Combining Continuous and Discrete Adversarial Training for LLMs

12 1 minute read

[Submitted on 22 May 2025 (v1), last revised 28 Oct 2025 (this version, v2)]

View a PDF of the article MixAT: Combining Continuous and Intermittent Adversarial Training for MBA Students, by Csaba Dekani, Stefan Paluka, Ruben Stapp, and Dimitar I. Dimitrov and Martin Vetchev

View PDF HTML (beta)

a summary:Despite recent efforts in the field of integrity and harmonization of LLMs, current adversarial attacks on LLMs are still capable of constantly forcing malicious generations. Although adversarial training has been extensively studied and shown to significantly improve the power of traditional machine learning models, its strengths and weaknesses in the context of LLMs are poorly understood. Specifically, while existing discrete adversarial attacks are effective at producing malicious content, training LLM using concrete adversarial claims is often computationally expensive, leading to a reliance on continuous relaxation. At the same time, despite its effectiveness and generalization capabilities, continuous disturbance training does not always cover the full range of vulnerabilities exploited by discrete attacks.

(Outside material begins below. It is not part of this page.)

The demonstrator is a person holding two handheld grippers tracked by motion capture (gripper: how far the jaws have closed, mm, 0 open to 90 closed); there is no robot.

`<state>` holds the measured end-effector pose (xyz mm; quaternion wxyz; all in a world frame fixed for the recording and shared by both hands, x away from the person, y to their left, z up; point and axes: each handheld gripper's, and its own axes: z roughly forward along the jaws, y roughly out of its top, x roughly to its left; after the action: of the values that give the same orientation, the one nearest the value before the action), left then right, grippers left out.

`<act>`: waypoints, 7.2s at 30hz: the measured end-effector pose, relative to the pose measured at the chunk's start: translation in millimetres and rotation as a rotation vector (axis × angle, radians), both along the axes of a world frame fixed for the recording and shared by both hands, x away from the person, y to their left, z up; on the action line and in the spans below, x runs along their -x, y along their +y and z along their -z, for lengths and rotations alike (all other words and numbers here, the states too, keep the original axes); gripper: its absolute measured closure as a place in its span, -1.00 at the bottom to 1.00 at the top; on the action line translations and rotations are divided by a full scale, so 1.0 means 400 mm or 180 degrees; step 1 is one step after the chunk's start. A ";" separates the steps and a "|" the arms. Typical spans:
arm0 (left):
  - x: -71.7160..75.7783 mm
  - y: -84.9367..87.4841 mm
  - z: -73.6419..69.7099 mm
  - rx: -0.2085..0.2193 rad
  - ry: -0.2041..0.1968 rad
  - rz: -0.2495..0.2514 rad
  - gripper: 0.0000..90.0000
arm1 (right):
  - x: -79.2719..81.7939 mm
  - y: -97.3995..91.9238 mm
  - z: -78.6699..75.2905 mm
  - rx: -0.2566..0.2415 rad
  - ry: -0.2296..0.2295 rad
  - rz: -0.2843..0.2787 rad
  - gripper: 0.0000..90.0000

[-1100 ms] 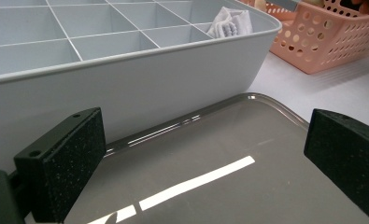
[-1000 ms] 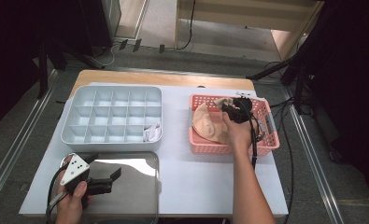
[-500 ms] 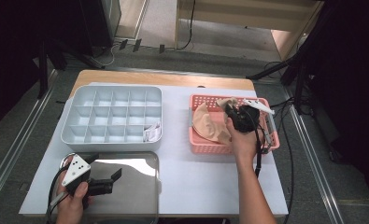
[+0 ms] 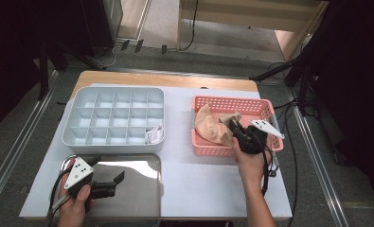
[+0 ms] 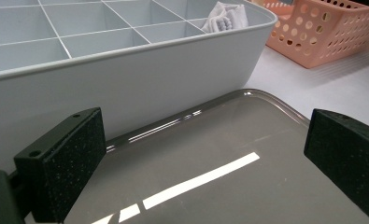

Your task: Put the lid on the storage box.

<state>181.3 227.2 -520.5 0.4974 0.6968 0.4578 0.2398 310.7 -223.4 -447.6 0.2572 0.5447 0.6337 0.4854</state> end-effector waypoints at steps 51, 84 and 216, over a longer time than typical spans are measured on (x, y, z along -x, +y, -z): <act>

In this work, we aim to fill this gap by introducing MixAT, a new method that combines stronger and faster discrete continuous attacks during training. We rigorously evaluate MixAT across a wide range of state-of-the-art attacks, and propose an At Least One Attack Success Rate (ALO-ASR) metric to capture the worst-case vulnerabilities in models. We show that MixAT achieves significantly better robustness (ALO-ASR <20%) مقارنة بالدفاعات السابقة (ALO-ASR> 50%), while maintaining a running time similar to continuous relaxation-based methods. We also analyze MixAT in real-world deployment settings, exploring how chat blocks, quantization, low-rank transformers, and temperature affect both training and competitive evaluation, revealing additional blind spots in existing methodologies. Our results demonstrate that MixAT’s discrete persistent defense provides a principled and superior trade-off between accuracy and robustness with minimal computational overhead, highlighting its promise for building a more secure MBA. We provide our code and templates at this https URL.